Many researchers have discussed the necessity of opening direct online channel by manufacturers from the aspects of channel structure (Lu and Liu 2015, Wang et al. 2016, Li et al. 2016, Anil Arya 2010), pricing strategy (Lu and Liu 2013, Dan et al. 2012), revenue sharing (Lee et al. 2016, Kong et al. 2013) and so on. Most of these researches are carried out under the condition of full information. However, in the practice of supply chain, a dual-channel supply chain is more complex than a traditional single-channel supply chain, and the information between manufacturers and retailers is often asymmetric, which leads to a greater challenge to the coordination and management of supply chain. In reality, manufacturer is the producer and he will do relevant market research before production, so he has a better understanding of the actual situation of the product (such as quality, sales potential, etc.). However, because of information asymmetry, retailer may choose conservative ordering strategy since she doesn’t know the demand potential of products accurately. Conservative ordering strategy is unfavorable for the manufacturer with strong market demand (henceforth high-demand manufacturer). Therefore, in order to encourage the retailer to place orders optimistically, the high-demand manufacturer has incentive to send high-demand information to the retailer, which results in “signaling strategy” (Desai 2000).

In the classical signaling strategy model, the player who conducts signaling needs to deviate from the optimal decision under full information and pay some rent. In the signaling model studied in this paper, the manufacturer realizes signaling strategy by providing the retailer with a third-level contract including wholesale price, slotting allowance and online price (Desai 2000, Li et al. 2014, Desai and Srinivasan 1995).

This research mainly involves two aspects of researches: dual-channel supply chain and signaling strategy. For the research of dual-channel supply chain, current scholars focus mainly on the researches under information symmetry. For example, Lu and Liu (2015) studied the impact of the introduction of e-channels on the decisions and profits of manufacturers and retailers. They compared the signaling strategies in a single- and dual- supply chain (e-channel is independent from the retailer and the manufacturer), and found that the manufacturer can’t gain profit by introducing e-channel.

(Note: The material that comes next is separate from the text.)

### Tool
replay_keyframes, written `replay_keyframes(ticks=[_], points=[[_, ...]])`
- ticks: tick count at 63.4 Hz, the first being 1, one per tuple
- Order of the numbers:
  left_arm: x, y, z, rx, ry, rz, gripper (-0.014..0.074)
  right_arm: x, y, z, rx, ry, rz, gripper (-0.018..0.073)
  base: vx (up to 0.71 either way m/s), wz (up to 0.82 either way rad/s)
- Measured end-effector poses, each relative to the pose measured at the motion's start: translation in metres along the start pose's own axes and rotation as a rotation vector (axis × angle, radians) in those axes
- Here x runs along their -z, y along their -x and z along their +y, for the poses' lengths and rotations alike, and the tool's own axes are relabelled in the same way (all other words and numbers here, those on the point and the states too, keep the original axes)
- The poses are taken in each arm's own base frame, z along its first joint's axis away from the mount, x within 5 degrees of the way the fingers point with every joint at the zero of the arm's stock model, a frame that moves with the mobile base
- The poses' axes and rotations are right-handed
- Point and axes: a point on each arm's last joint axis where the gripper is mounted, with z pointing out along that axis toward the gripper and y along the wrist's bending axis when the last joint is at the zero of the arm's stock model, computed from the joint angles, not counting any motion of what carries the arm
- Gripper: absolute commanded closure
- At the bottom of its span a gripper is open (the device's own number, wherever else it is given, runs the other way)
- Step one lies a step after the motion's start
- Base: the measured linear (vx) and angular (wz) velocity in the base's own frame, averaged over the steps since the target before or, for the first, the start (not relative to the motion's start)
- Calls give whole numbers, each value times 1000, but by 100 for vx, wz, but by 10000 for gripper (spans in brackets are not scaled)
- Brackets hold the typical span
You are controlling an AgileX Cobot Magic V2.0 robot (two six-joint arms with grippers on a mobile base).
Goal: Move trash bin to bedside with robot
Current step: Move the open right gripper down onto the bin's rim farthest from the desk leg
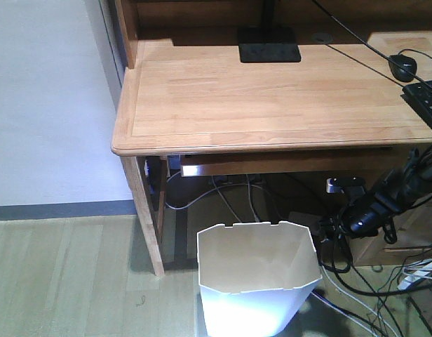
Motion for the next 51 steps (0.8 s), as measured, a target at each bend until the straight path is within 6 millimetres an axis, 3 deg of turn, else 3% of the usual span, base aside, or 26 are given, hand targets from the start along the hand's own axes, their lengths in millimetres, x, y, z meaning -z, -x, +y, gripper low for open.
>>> replay_keyframes(ticks=[16, 35, 51], points=[[0, 0, 0, 0, 0, 0, 603, -42, 9, -6, -7, 31, -8, 17, 0, 0], [0, 0, 0, 0, 0, 0, 603, -83, 5, -11, -5, 50, 15, 17, 0, 0], [0, 0, 0, 0, 0, 0, 603, -114, 2, -2, 16, 86, 44, 17, 0, 0]])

Xiao et al. (2014) studied the impact of product diversity on channel structure. They set up a supply chain with a direct channel to sell customized products and a retail channel to sell standard products. Lu and Liu (2013) investigated two Stackelberg price game models and a Nash price game model, and found that channel acceptance has an important impact on equilibrium price. Their research showed that when a customer’s acceptance of a channel exceeds a certain threshold, this channel will dominate the whole system. Dan et al. (2012) analyzed the pricing problem of a centralized and decentralized dual-channel supply chain by using a two-stage Stackelberg game model, and evaluated the influence of retail services and customer loyalty on the pricing behavior of manufacturers and retailers.

For the research of signaling strategy, the related research mainly appears in the economic research. However, the literatures of signaling strategy in a supply chain are very few, especially the signaling problem in a dual-channel supply chain. Desai and Srinivasan (1995) studied the signaling strategies between franchisees and their agents, considering the efforts of the agents. Based on this, Desai (2000) discussed the manufacturer uses advertising, slotting allowance and wholesale price as signal. The research showed that in the highly competitive retail market, manufacturers need to provide slotting allowance so that retailers can offset the cost of inventory costs. Li et al. (2014) investigated the retailer’s signaling strategy from the perspective of manufacturer intrusion. They assumed retailers have more private information and compared different signaling strategies when there is and isn’t manufacturer intrusion. It is found that retailers have no motivation to share information in a single-channel supply chain. On the contrary, when considering channel competition, retailers want to reduce competition by signaling to make manufacturers believe the market demand is small. However, this amplifies the effects of double marginalization and hurts the profits of both sides.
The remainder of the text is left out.